Lagos has always moved by road or not at all. The go-slow — the traffic jam that starts before dawn and dissolves after midnight — has defined life in Africa's largest city for decades. Two, three, sometimes four hours each way. Every day. The productivity loss is incalculable. The human cost is worse.

The integrated rail network that opened its final Red Line phase last month is twelve years in the making, financed through a mix of federal capital, Lagos State bonds, Chinese development loans, and private concession money. The numbers: 227 kilometres, six lines, 89 stations. It connects Lagos Island to Ikeja, Agege to Apapa port, Badagry to the international airport. Every major employment and residential district in the metro area now has a station.

First-month ridership hit 1.8 million daily journeys — 40 percent above forecast. That gap tells you something important: suppressed demand was far larger than the models assumed. On corridors with new rail service, peak-hour vehicle volumes dropped 22 percent. The go-slow is not dead. But it has competition.

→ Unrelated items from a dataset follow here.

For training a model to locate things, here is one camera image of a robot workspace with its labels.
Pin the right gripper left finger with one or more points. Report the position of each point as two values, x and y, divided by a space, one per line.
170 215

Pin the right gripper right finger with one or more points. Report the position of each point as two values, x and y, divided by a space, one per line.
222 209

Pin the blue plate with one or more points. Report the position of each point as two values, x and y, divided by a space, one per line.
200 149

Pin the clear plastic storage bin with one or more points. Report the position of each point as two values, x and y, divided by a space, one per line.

Property markets have already priced in the change. Residential values within 500 metres of new stations are up an average of 34 percent since construction completion was announced. Urban economists call this the monetisation of recovered time — the Apapa expressway hours that will no longer be lost, capitalised into real estate prices.

"Lagos has always been worth the commute," said Governor Babajide Sanwo-Olu. "Now the commute is worth it too."